I need to store a huge amount of data having a fixed structure:
Each item has a unique (alphanummeric, 7-bit-ASCII) id
A fixed number of "meta" information fields contain numbers or text data up to 100 bytes (worst case, usually <30 bytes)
meta information won't change once the item has been created
Each item has two text parts usually 2-16k in size, somethimes some MB, but up to 2 GB have to be supported
The text parts are delivered in blocks up to a predefined size limit (currently about 16 MB, but may be changed to anything from ~1k if storage requires a change), currently typically 1900 bytes
The final text part size is unknown, same for the number of blocks
The blocks may not arrive in sequential order, but they contain a sequence number starting from zero for each item, every sequence number is used
Up to 10 mio. items should be stored at the same time, maybe more in the future
About 90% of the items may be deleted some weeks after they were created
Some of the remaining are deleted later, few are kept forever
Each item must be accessible quickly by unique item id
Deletion of items may be really slow
I considered using MongoDB, but it's becoming slow for 15+ mio. items and has a 16 MB limit per item. mySQL can't handle this amount, too.
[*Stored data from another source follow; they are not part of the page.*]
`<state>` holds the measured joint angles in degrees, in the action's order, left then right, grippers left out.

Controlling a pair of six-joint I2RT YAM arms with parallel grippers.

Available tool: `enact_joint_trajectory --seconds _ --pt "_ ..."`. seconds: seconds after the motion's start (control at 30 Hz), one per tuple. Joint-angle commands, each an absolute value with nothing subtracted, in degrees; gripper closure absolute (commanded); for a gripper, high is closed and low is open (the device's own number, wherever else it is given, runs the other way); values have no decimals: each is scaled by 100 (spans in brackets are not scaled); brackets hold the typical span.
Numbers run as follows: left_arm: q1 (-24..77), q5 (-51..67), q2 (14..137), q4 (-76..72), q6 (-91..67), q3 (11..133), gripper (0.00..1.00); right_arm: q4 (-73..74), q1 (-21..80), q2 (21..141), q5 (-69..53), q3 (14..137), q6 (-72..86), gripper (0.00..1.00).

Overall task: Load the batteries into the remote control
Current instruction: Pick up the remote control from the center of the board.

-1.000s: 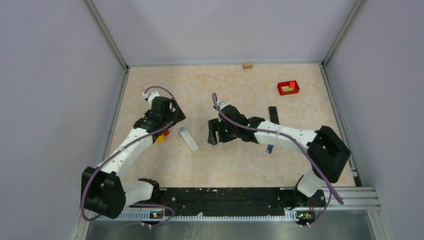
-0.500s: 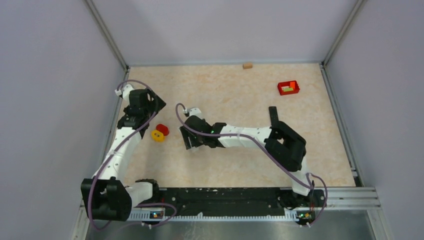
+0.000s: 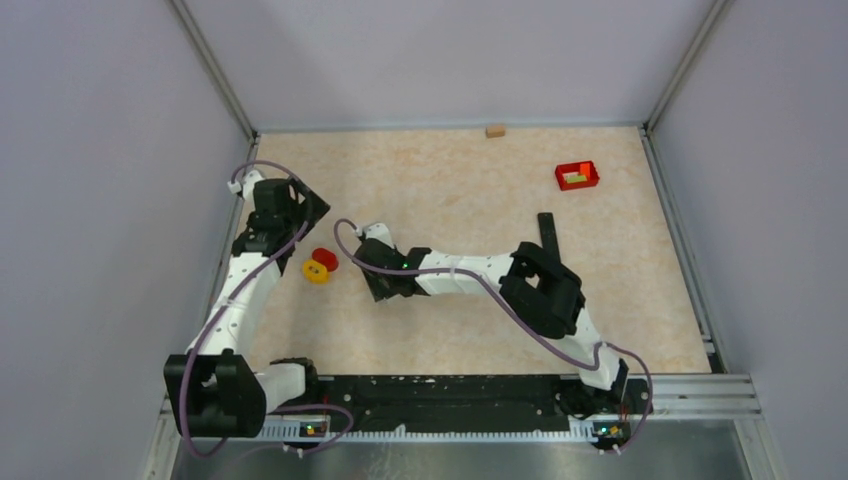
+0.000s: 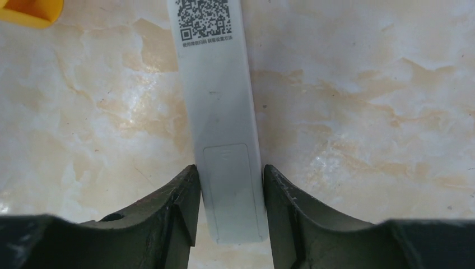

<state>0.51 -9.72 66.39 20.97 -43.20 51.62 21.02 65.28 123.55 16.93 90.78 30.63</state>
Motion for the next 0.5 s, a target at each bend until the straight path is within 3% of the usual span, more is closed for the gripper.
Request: enact_joint_trajectory --seconds 0.0,0.07,0.17,0.3,0.47 --pt "-123 -861 6636 1913 -4366 5054 1 2318 6623 12539 2053 9405 2876 61" --pt "-136 -844 6627 1933 -4377 5019 1 2299 6619 12477 2155 9751 2842 72" --pt "-150 -714 6618 1950 -4387 4954 1 2241 6602 12202 2345 9189 2798 84" --pt "-158 39 6612 1757 -4259 4819 1 1735 6488 11317 2443 8540 2666 86" --pt "-155 2337 6884 1138 -3914 4759 1 1068 6050 10127 1714 7556 2489 85"
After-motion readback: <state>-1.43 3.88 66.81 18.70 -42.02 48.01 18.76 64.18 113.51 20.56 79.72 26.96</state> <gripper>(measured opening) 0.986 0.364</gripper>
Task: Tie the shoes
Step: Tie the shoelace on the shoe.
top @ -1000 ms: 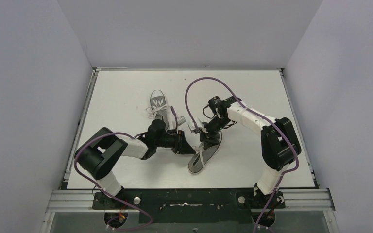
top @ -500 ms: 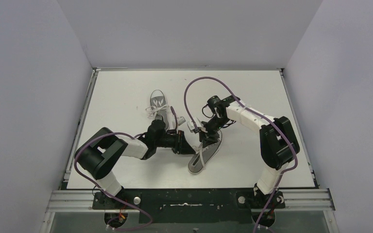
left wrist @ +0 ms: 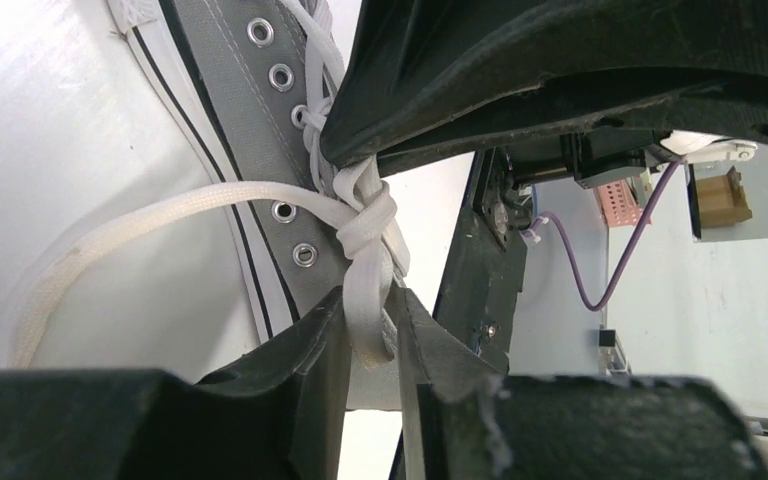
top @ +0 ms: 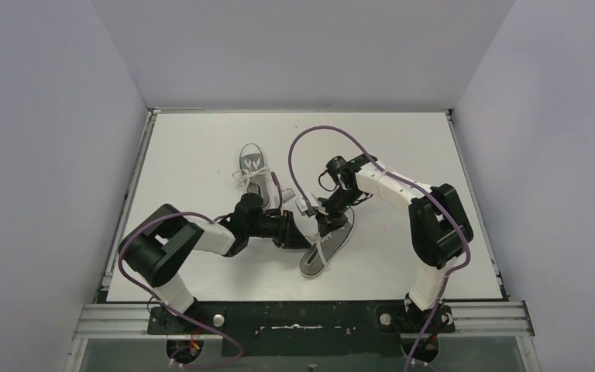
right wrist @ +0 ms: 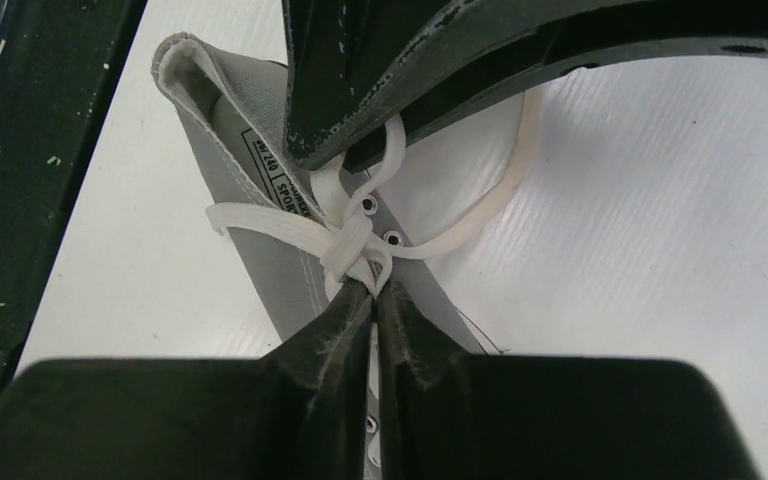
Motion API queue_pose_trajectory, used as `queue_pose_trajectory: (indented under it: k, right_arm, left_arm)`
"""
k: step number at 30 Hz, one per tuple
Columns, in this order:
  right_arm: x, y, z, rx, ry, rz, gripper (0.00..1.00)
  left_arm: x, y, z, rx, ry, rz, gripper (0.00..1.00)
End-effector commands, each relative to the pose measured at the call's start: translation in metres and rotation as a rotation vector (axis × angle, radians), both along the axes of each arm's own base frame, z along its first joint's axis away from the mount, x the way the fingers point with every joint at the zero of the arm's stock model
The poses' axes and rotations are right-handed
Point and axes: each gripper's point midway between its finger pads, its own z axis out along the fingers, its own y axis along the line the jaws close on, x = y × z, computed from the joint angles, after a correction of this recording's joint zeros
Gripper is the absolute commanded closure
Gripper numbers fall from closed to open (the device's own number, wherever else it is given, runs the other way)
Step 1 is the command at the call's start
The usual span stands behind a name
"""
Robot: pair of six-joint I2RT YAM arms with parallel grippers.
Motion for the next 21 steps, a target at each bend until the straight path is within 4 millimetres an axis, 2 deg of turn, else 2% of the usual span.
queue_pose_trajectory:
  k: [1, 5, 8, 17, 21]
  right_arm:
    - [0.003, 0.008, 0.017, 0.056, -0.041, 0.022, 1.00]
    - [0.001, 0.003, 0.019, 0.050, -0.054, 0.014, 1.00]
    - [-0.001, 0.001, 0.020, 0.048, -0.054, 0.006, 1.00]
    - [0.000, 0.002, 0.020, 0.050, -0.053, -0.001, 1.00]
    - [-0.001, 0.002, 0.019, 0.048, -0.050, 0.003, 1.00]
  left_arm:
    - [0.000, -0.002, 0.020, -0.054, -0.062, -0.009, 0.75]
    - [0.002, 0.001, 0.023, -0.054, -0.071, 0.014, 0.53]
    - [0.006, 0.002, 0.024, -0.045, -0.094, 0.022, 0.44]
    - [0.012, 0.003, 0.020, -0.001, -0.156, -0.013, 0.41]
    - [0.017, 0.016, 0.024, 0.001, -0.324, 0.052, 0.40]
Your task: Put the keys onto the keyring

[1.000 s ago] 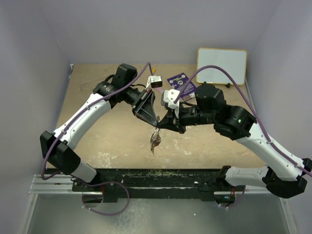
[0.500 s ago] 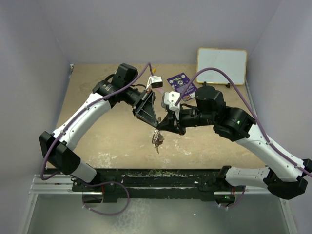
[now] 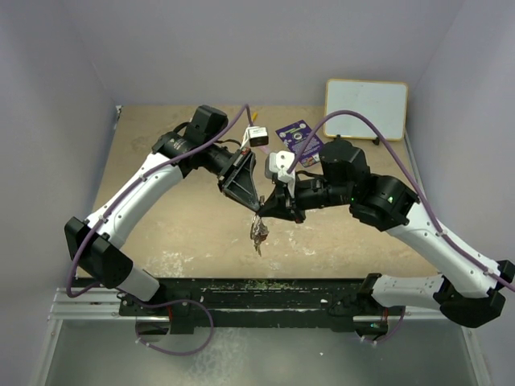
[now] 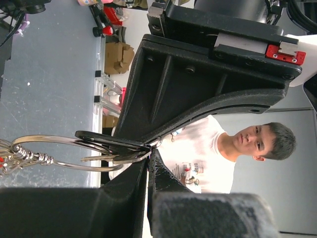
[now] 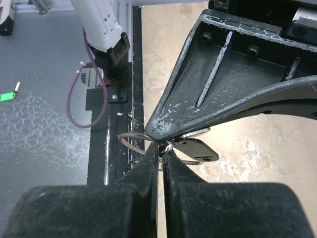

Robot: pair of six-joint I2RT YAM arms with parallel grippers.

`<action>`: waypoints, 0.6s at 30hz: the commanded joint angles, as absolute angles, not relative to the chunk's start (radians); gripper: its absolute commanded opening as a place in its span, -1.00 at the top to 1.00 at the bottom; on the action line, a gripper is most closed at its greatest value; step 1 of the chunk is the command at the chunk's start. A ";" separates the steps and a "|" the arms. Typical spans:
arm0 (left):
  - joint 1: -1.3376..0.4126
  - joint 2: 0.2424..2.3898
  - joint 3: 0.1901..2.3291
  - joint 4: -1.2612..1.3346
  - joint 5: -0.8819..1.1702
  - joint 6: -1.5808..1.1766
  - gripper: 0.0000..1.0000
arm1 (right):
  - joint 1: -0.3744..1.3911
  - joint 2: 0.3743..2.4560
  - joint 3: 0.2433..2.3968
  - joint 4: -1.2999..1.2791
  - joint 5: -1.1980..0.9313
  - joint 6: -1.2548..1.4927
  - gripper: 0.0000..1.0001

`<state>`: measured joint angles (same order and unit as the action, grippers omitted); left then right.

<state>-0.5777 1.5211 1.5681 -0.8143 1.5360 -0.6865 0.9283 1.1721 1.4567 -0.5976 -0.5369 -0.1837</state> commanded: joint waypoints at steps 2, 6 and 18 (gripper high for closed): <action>-0.615 1.481 1.660 -0.739 1.749 -0.688 0.92 | 0.946 1.284 1.443 -0.640 -0.595 -0.189 1.00; -0.618 1.488 1.667 -0.741 1.749 -0.688 0.93 | 0.946 1.311 1.452 -0.681 -0.614 -0.196 1.00; -0.622 1.500 1.679 -0.738 1.748 -0.689 0.93 | 0.944 1.311 1.432 -0.708 -0.633 -0.221 1.00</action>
I'd like to store the stuff in files, but avoid one file per item as these many files are hard to handle for filesystems.
I considered tie and GDBM_File which is rock solid on reading, I could store many items in one file, delete them and append/insert text blocks as they are arriving, but GDBM is critical when more than one process is writing the same file and I'm not sure that no two process will ever write the same file as new text blocks are arriving for different messages.